PeerJ. 2021 Jul 14;9:e11799. doi: 10.7717/peerj.11799. eCollection 2021.

Ambulacrarian insulin-related peptides and their putative receptors suggest how insulin and similar peptides may have evolved from insulin-like growth factor.

PeerJ

Jan A Veenstra

PMID: 34316411 PMCID: PMC8286064 DOI: 10.7717/peerj.11799

Abstract

BACKGROUND: Some insulin/IGF-related peptides (irps) stimulate a receptor tyrosine kinase (RTK) that transfers the extracellular hormonal signal into an intracellular response. Other irps, such as relaxin, do not use an RTK, but a G-protein coupled receptor (GPCR). This is unusual since evolutionarily related hormones typically either use the same or paralogous receptors. In arthropods three different irps, i.e. arthropod IGF, gonadulin and

METHODOLOGY: Genes encoding irps as well as their putative receptors were identified in genomes and transcriptomes from echinoderms and hemichordates.

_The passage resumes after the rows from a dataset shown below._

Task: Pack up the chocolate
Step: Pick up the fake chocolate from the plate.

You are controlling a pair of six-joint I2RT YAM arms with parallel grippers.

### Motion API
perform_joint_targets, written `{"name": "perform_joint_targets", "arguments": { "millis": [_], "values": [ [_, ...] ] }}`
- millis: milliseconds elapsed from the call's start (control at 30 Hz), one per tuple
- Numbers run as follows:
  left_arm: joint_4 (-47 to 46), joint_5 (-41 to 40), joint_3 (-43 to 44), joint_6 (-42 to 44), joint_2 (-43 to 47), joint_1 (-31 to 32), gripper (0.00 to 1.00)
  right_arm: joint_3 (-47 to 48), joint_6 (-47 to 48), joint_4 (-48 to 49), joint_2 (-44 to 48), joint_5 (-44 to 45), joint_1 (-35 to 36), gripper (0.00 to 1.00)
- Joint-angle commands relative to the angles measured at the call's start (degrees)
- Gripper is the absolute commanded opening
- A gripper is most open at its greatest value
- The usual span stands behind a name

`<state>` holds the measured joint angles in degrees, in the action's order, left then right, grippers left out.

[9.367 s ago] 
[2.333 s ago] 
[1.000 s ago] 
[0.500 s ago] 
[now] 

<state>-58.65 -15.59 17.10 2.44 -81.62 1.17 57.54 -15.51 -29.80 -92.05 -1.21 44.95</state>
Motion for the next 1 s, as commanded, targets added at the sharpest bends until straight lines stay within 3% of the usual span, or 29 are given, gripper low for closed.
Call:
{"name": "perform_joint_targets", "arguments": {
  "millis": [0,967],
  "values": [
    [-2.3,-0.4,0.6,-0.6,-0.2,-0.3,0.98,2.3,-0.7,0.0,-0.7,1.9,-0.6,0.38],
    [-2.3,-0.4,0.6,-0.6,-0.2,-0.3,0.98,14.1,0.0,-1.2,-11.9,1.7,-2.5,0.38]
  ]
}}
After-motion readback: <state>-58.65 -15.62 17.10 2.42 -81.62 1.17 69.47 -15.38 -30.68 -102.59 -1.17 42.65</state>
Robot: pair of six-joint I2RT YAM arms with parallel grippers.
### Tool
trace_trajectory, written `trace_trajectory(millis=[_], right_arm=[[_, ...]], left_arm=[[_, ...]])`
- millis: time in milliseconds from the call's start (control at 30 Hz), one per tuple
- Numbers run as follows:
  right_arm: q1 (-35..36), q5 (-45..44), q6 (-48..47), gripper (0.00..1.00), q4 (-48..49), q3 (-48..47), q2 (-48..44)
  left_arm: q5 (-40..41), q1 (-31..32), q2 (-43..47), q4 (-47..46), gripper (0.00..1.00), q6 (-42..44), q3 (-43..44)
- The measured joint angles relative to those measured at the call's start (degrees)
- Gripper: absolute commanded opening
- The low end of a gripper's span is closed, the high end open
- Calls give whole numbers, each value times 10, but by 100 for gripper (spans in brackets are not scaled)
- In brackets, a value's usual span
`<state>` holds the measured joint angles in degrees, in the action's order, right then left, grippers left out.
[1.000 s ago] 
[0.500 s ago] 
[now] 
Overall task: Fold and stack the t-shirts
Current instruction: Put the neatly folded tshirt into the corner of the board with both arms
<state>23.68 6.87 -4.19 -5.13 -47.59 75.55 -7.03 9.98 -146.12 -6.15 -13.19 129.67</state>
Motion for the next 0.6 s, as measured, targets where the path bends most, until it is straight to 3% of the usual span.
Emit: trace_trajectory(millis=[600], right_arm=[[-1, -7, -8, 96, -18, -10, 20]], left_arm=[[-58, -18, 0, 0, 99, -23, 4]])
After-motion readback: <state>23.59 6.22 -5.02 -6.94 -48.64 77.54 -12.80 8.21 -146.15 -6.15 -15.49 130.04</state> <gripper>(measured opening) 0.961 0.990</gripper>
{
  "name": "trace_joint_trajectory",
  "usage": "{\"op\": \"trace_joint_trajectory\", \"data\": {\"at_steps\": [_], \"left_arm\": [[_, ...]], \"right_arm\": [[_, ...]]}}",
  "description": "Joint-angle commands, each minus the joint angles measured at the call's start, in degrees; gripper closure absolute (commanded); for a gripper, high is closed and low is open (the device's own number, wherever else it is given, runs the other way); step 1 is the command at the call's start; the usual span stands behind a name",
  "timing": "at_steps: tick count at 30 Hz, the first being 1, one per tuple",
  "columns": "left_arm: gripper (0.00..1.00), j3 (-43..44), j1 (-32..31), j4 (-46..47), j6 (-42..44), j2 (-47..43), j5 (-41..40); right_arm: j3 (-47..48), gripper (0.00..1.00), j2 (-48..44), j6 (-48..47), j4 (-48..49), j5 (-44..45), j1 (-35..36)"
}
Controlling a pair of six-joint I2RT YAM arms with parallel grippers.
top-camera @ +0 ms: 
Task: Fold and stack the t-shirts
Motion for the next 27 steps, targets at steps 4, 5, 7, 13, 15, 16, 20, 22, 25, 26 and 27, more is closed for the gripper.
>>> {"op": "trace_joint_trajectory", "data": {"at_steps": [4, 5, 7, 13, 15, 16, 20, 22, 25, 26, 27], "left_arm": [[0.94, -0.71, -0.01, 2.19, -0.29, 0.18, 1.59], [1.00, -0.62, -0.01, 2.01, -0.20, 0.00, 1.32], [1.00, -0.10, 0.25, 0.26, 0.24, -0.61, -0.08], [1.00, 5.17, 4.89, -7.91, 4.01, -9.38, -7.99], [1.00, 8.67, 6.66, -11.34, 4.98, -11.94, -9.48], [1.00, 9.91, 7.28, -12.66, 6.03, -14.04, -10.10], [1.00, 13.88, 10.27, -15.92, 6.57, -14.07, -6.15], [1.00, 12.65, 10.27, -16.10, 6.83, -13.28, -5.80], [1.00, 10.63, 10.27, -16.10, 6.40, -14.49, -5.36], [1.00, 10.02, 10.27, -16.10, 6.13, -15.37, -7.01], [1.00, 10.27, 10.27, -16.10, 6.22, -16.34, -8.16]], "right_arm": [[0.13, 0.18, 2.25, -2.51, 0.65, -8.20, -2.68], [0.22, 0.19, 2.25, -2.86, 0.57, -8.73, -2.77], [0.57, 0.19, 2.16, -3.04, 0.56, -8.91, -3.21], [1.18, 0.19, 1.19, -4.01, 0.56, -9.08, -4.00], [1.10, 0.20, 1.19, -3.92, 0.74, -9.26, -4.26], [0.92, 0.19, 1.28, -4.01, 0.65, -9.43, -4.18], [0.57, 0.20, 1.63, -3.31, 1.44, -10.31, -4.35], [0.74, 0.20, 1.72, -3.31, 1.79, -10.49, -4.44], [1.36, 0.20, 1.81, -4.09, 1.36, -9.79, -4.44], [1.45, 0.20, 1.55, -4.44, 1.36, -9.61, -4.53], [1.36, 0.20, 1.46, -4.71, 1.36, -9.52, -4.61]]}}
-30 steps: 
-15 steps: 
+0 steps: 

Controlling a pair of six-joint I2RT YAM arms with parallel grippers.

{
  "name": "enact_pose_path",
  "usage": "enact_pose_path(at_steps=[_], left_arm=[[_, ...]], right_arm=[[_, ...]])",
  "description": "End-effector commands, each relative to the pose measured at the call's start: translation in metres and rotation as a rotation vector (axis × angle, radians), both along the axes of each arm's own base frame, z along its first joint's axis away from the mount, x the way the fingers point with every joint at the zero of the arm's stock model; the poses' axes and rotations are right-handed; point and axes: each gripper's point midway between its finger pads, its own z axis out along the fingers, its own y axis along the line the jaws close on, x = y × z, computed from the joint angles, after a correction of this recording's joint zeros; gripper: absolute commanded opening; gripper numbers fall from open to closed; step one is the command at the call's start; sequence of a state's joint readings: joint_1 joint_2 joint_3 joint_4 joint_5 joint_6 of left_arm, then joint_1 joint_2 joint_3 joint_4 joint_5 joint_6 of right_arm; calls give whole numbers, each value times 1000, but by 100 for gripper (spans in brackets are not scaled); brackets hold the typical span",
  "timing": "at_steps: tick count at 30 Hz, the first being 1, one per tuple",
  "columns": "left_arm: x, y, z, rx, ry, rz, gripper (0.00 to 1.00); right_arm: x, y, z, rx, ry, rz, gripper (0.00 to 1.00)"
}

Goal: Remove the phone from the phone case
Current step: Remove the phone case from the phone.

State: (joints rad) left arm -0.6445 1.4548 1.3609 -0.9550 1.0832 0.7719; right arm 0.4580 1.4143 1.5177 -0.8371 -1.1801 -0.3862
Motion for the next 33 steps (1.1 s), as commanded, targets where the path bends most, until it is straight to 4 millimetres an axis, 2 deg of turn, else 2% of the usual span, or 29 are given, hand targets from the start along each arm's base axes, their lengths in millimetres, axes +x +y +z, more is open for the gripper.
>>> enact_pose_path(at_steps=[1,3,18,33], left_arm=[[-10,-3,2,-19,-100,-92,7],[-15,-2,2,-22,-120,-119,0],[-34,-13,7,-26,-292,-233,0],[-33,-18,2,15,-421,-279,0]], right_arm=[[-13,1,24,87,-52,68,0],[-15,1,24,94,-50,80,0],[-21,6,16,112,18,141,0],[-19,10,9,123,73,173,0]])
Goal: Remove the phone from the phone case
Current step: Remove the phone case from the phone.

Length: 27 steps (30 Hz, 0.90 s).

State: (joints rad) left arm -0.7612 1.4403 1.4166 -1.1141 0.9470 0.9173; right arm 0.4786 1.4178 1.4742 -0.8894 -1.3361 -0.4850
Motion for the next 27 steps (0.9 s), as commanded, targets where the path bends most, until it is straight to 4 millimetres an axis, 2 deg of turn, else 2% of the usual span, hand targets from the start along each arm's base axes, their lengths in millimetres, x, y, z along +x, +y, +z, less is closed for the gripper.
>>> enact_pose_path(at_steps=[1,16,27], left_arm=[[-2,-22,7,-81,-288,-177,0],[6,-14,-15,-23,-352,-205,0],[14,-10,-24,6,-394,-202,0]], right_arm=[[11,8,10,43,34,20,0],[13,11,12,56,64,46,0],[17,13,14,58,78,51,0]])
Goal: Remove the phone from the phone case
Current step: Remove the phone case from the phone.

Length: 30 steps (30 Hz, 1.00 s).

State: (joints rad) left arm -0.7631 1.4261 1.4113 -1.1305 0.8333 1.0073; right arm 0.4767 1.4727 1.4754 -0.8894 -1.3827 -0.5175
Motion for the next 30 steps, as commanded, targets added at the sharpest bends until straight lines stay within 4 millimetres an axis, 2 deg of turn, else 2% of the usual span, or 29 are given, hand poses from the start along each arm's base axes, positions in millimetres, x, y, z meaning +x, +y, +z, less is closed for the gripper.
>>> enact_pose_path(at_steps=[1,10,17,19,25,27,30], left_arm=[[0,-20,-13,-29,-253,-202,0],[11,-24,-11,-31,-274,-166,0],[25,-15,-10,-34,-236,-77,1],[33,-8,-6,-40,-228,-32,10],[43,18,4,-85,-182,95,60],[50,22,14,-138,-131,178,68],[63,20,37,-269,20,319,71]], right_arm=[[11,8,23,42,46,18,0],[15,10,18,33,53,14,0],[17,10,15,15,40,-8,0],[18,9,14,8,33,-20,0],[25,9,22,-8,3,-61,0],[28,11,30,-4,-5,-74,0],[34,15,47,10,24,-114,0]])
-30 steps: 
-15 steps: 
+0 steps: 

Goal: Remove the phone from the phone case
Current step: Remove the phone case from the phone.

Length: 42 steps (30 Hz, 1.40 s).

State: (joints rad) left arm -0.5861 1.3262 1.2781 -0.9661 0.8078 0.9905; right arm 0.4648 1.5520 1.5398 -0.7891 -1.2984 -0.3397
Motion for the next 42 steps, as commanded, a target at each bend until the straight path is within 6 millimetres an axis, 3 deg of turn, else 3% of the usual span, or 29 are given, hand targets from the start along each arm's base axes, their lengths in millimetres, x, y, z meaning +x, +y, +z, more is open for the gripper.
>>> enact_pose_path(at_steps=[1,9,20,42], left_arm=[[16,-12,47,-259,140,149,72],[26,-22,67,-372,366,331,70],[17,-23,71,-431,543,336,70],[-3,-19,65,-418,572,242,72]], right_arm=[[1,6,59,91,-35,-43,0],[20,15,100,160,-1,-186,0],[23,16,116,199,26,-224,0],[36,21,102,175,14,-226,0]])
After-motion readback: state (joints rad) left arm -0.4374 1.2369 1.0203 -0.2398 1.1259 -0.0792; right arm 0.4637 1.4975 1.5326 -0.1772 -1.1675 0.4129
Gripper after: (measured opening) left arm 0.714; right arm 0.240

RESULTS: A similar triplet of genes coding for irps also occurs in some ambulacrarians. Two of these are orthologs of arthropod IGF and dilp7 and the third is likely a gonadulin ortholog. In echinoderms, two novel irps emerged, gonad stimulating substance (GSS) and multinsulin, likely from gene duplications of the IGF and dilp7-like genes respectively. The structures of GSS diverged considerably from IGF, which would suggest they use different receptors from IGF, but no novel irp receptors evolved. If IGF and GSS use different receptors, and the evolution of GSS from a gene duplication of IGF is not associated with the appearance of a novel receptor, while irps are known to use two different types of receptors, the ancestor of GSS and IGF might have acted on both types of receptors while one or both of its descendants act on only one. There are three ambulacrarian GPCRs that have amino acid sequences suggestive of being irp GPCRs, two of these are orthologs of the gonadulin and dilp7 receptors. This suggests that the third might be an IGF receptor, and that by deduction, GSS only acts on the RTK. The evolution of GSS from IGF may represent a pattern, where IGF gene duplications lead to novel genes coding for shorter peptides that activate an RTK. It is likely this is how insulin and the insect neuroendocrine irps evolved independently from IGF.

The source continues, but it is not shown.